Exercise instructions - Print the records again, character for character.
┌─ Dataset records
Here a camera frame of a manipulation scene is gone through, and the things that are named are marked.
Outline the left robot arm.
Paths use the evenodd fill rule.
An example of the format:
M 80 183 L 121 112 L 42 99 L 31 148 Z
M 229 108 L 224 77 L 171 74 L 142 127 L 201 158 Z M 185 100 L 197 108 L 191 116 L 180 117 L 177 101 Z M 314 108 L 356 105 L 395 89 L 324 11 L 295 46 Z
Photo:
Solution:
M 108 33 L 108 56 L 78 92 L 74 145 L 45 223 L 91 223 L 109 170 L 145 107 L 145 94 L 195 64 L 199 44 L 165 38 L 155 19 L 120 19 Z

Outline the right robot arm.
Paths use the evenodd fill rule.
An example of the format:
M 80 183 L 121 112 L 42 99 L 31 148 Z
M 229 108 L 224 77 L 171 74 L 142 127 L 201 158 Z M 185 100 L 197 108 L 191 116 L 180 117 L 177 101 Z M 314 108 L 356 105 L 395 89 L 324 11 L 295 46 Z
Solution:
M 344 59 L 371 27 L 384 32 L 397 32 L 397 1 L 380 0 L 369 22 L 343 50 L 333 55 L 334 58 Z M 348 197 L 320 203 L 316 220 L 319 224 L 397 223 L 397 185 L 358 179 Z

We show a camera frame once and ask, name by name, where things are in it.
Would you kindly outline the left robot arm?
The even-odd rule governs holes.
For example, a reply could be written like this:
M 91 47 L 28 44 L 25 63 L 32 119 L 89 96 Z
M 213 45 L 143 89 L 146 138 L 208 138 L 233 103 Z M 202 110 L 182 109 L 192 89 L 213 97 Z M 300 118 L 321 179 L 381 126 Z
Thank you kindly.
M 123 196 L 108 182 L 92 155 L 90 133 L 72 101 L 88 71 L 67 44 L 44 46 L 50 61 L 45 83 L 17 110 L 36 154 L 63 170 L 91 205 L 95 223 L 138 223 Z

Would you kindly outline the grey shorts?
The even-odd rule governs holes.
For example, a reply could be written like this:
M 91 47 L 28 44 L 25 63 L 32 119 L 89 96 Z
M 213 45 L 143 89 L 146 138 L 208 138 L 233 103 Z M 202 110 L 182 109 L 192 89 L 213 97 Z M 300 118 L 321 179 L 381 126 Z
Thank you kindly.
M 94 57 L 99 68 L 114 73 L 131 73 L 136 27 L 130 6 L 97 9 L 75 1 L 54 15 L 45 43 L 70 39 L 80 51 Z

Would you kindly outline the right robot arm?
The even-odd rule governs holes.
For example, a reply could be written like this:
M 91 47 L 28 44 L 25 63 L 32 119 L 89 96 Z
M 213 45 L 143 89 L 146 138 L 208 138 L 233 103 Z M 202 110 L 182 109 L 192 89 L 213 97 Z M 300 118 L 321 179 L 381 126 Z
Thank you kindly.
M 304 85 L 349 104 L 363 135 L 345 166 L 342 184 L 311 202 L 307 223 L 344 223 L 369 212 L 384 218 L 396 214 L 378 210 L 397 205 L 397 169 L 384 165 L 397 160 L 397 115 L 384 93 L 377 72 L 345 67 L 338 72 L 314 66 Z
└─
Final answer -
Here a camera frame of a manipulation scene is gone through, and the things that are named are marked.
Outline the left robot arm.
Paths use the evenodd fill rule.
An example of the format:
M 80 183 L 121 112 L 42 99 L 31 148 Z
M 229 108 L 224 77 L 171 74 L 142 127 L 201 158 Z M 185 100 L 197 108 L 191 116 L 180 117 L 177 101 Z M 314 108 L 356 105 L 395 89 L 324 11 L 295 46 Z
Photo:
Solution:
M 108 33 L 108 56 L 78 92 L 74 145 L 45 223 L 91 223 L 109 170 L 145 107 L 145 94 L 195 64 L 199 44 L 165 38 L 155 19 L 120 19 Z

Outline the right robot arm.
Paths use the evenodd fill rule.
An example of the format:
M 80 183 L 121 112 L 42 99 L 31 148 Z
M 229 108 L 224 77 L 171 74 L 142 127 L 201 158 Z M 185 100 L 197 108 L 191 116 L 180 117 L 177 101 Z M 314 108 L 356 105 L 395 89 L 324 11 L 295 46 Z
Solution:
M 344 59 L 371 27 L 384 32 L 397 32 L 397 1 L 380 0 L 369 22 L 343 50 L 333 55 L 334 58 Z M 348 197 L 320 203 L 316 220 L 319 224 L 397 223 L 397 185 L 358 179 Z

We show a camera frame once and ask, name by name, where things are in it.
Would you kindly outline the left robot arm?
The even-odd rule governs holes.
For example, a reply could be written like this:
M 91 47 L 28 44 L 25 63 L 32 119 L 89 96 Z
M 213 45 L 143 89 L 146 138 L 208 138 L 233 103 Z M 202 110 L 182 109 L 192 89 L 213 97 Z M 300 118 L 321 179 L 381 126 Z
Thank you kindly.
M 123 196 L 108 182 L 92 155 L 90 133 L 72 101 L 88 71 L 67 44 L 44 46 L 50 61 L 45 83 L 17 110 L 36 154 L 63 170 L 91 205 L 95 223 L 138 223 Z

Would you kindly outline the grey shorts?
The even-odd rule governs holes.
For example, a reply could be written like this:
M 91 47 L 28 44 L 25 63 L 32 119 L 89 96 Z
M 213 45 L 143 89 L 146 138 L 208 138 L 233 103 Z M 202 110 L 182 109 L 192 89 L 213 97 Z M 300 118 L 321 179 L 381 126 Z
Thank you kindly.
M 94 57 L 99 68 L 114 73 L 131 73 L 136 27 L 130 6 L 97 9 L 75 1 L 54 15 L 45 43 L 70 39 L 80 51 Z

Would you kindly outline the right robot arm?
The even-odd rule governs holes.
For example, a reply could be written like this:
M 91 47 L 28 44 L 25 63 L 32 119 L 89 96 Z
M 213 45 L 143 89 L 146 138 L 208 138 L 233 103 Z M 202 110 L 182 109 L 192 89 L 213 97 Z M 300 118 L 321 179 L 381 126 Z
Thank you kindly.
M 304 85 L 349 104 L 363 135 L 345 166 L 342 184 L 311 202 L 307 223 L 344 223 L 369 212 L 384 218 L 396 214 L 378 210 L 397 205 L 397 169 L 384 165 L 397 160 L 397 115 L 384 93 L 377 72 L 345 67 L 338 72 L 314 66 Z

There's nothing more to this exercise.